Wojewoda zachodniopomorski Adam Rudawski zwołał posiedzenie sztabu kryzysowego po doniesieniach o masowym śnięciu ryb w Odrze. Problem dotyczy odcinka rzeki od Gryfina do Mostu Cłowego.
W tym artykule
Przyczyna: lokalna przyducha, nie chemikalia
Jak poinformował Zachodniopomorski Urząd Wojewódzki, przeprowadzone analizy wykazały, że przyczyną zjawiska jest bardzo niski poziom tlenu w wodzie. To efekt tzw. przyduchy, wywołanej jednoczesnym wystąpieniem niekorzystnych warunków atmosferycznych:
wysoka temperatura,
niskie ciśnienie atmosferyczne,
wiatr z północy,
burze.
Brak substancji chemicznych i „złotej algi”
Zgodnie z informacją urzędu, badania nie wykazały obecności niebezpiecznych substancji chemicznych ani złotej algi, która w przeszłości odpowiadała za katastrofy ekologiczne na Odrze.

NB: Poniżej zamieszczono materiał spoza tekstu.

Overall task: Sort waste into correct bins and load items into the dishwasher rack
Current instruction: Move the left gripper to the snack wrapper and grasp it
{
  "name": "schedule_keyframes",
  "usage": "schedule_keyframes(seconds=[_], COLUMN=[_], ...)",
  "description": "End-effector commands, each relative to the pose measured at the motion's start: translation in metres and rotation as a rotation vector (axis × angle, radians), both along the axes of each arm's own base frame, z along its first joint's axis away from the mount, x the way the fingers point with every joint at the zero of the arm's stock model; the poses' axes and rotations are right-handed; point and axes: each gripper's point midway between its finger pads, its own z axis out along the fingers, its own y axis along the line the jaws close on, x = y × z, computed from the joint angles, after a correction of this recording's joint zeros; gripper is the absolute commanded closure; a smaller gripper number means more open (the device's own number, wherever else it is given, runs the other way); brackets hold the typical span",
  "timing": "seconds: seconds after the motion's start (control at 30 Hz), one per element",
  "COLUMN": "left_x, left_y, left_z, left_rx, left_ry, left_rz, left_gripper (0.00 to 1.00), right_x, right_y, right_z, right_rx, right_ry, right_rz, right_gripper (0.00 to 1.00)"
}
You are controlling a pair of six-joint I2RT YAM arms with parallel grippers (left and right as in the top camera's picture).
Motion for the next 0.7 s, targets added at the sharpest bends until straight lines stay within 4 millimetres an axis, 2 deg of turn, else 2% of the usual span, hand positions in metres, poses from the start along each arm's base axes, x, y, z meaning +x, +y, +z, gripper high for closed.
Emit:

Monitoring rzeki i apel do mieszkańców
Rzeka jest stale monitorowana, a kontrola jakości wody prowadzona jest m.in. w rejonie:
Widuchowej,
jeziora Dąbie,
Gryfina.
Służby apelują do mieszkańców i wędkarzy o zgłaszanie wszelkich przypadków śnięcia ryb na całodobowe numery alarmowe:
Wód Polskich,
Wojewódzkiego Inspektoratu Ochrony Środowiska,
Wojewódzkiego Centrum Zarządzania Kryzysowego.